The potential of metabolic engineering is greatly enhanced by enzymes’ natural flexibility, which permits them to catalyze the transformation of not only their native substrate but also a range of related substrates. This trait enables cells to produce not only natural metabolic products, but also valuable compounds for which no natural pathway exists through rational design and directed evolution. However, unless physically sequestered, these enzymes and metabolic intermediates continue to interact with the chassis’ preexisting metabolic network. Understanding potential off-pathway effects of overexpressed enzymes or the alternate fates of novel pathway intermediates permits the rationalization of observed phenotypes and informs the design of new pathways.

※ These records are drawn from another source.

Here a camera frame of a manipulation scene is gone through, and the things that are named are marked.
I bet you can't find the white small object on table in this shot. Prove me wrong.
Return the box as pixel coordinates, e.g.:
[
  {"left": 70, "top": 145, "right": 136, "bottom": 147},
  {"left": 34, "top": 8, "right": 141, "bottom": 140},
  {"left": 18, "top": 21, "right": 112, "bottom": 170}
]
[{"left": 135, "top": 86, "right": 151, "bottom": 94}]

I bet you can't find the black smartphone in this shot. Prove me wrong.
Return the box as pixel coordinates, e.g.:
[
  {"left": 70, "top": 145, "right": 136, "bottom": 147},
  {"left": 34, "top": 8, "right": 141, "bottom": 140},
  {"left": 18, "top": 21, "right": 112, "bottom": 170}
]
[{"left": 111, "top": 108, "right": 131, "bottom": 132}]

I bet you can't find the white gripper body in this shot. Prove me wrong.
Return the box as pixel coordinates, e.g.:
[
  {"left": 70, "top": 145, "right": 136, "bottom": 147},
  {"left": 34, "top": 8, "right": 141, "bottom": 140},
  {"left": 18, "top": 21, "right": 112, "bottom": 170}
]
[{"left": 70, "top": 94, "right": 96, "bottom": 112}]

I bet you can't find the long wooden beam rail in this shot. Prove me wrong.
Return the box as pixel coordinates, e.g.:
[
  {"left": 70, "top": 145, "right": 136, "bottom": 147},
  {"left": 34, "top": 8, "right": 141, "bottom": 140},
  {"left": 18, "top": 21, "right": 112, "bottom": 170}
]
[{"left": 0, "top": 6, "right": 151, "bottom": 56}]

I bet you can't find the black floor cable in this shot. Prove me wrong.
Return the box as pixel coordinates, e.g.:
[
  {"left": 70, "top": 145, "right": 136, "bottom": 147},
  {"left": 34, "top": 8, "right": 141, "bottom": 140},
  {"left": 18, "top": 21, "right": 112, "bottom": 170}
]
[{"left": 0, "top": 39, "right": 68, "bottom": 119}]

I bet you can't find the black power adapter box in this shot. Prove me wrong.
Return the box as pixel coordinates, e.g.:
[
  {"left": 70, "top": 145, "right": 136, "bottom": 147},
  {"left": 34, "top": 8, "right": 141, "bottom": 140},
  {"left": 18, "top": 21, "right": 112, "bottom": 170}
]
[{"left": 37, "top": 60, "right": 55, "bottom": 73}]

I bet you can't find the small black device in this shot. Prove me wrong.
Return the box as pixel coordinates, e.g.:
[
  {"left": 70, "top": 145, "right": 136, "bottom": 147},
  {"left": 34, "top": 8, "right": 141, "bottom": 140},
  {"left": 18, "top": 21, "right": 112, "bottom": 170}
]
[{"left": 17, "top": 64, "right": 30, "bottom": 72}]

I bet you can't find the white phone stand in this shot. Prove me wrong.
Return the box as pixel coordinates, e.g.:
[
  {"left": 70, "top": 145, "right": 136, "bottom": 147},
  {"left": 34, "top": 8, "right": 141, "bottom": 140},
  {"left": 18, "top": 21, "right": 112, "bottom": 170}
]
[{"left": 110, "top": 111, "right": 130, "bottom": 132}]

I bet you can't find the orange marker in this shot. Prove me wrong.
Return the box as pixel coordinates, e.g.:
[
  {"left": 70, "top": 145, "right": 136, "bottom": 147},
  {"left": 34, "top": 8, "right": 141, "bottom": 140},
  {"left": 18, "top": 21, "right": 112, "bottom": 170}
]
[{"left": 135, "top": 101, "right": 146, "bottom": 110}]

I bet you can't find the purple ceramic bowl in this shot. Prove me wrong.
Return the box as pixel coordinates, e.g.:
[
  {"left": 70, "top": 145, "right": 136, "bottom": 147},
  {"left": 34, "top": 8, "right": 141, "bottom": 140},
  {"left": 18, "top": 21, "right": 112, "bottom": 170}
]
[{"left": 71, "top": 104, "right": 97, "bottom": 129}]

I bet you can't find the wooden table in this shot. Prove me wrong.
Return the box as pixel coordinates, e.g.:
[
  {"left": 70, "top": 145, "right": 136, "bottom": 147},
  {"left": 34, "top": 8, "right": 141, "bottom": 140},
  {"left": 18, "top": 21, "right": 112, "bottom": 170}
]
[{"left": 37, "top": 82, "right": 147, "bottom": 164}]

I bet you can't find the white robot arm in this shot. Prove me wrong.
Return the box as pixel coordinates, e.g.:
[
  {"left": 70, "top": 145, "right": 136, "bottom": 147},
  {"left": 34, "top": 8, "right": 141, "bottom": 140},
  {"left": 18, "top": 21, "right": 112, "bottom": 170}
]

To address this challenge, we have constructed Metabolic In silico Network Expansions (MINEs) that expand existing metabolic models by using expert curated reaction rules to propose novel metabolites and reactions. The reaction rules include an enzymatic set, which has been demonstrated to reproduce a large fraction of known biochemical reactions and a set describing spontaneous (non-enzymatic) chemical transformations of metabolites under physiological conditions. We have applied these generalized reaction rules to compounds from various biochemical databases such as KEGG (www.kegg.jp) and the Model SEED (www.theseed.org/models) The resulting MINEs are freely accessible for noncommercial use at http://minedatabase.mcs.anl. The databases contain over 750,000 putative metabolites; over 90% of which are not found in PubChem, the largest freely available database of chemicals. MINEs have been used to annotate novel metabolites from 4 diverse organisms and propose potential sources for these compounds within known metabolism. MINE databases shine a light on unannotated enzymatic functions and serendipitous metabolic pathways, enabling more complete and predictive models of cellular metabolism.

Speaker Biography: James Jeffryes focuses on the prediction and modeling of cellular metabolism to understand complex biological systems and annotate metabolomics data. He defended his doctoral dissertation Chemical Engineering at Northwestern University where he served as a Leadership Fellow. James is passionate about the development of open source computational tools and has contributed to RDKit and dask projects as well as developing the MINE databases.